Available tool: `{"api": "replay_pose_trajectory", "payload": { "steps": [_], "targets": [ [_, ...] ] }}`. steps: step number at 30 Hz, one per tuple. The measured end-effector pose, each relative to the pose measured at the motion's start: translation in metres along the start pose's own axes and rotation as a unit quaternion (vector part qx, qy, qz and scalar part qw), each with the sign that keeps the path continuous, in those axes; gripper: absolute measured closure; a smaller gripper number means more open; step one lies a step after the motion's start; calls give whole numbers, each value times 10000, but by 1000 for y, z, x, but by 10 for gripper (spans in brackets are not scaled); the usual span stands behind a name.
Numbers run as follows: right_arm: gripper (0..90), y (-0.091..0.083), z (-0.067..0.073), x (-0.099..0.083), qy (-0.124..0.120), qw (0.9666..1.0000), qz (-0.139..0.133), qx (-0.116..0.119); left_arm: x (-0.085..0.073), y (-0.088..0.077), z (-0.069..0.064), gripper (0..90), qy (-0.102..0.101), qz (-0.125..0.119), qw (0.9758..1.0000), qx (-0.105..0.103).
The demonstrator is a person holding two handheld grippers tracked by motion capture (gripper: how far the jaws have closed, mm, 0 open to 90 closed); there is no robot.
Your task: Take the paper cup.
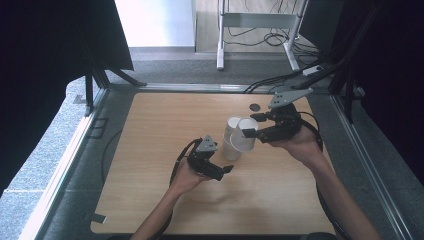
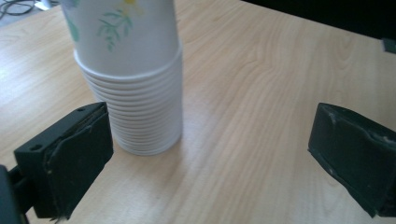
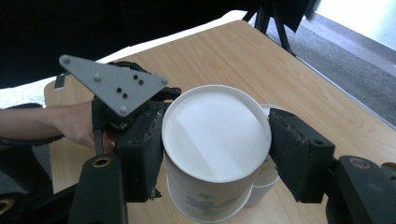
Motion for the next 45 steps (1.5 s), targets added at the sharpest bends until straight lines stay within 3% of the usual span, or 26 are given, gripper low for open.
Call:
{"api": "replay_pose_trajectory", "payload": {
  "steps": [7,15,29,45],
  "targets": [
    [376,12,10,-18,-23,9999,23,103,-6,-2,-13,0,2,-73,9997,-211],
    [376,28,21,-38,-46,9996,110,236,-13,-2,-24,9,118,-127,9996,-228],
    [376,59,29,-72,98,9989,221,395,-26,3,-32,42,55,-189,9995,-260],
    [375,66,39,-76,115,9984,149,537,-32,7,-37,178,99,-245,9990,-367]
  ]
}}
Point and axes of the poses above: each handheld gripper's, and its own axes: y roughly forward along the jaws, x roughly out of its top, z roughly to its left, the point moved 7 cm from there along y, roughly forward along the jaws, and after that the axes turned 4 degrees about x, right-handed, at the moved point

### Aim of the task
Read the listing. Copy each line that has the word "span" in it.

### Exercise solution
Available tool: `{"api": "replay_pose_trajectory", "payload": { "steps": [_], "targets": [ [_, ...] ] }}`. steps: step number at 30 Hz, one per tuple. The measured end-effector pose, each relative to the pose measured at the motion's start: translation in metres along the start pose's own axes and rotation as a unit quaternion (vector part qx, qy, qz and scalar part qw), each with the sign that keeps the path continuous, in those axes; gripper: absolute measured closure; a smaller gripper number means more open; step one lies a step after the motion's start; calls give whole numbers, each value times 10000, but by 1000 for y, z, x, but by 10 for gripper (spans in brackets are not scaled); the usual span stands behind a name.
Motion for the next 45 steps (1.5 s), targets added at the sharpest bends until straight lines stay within 3% of the usual span, or 26 are given, gripper low for open.

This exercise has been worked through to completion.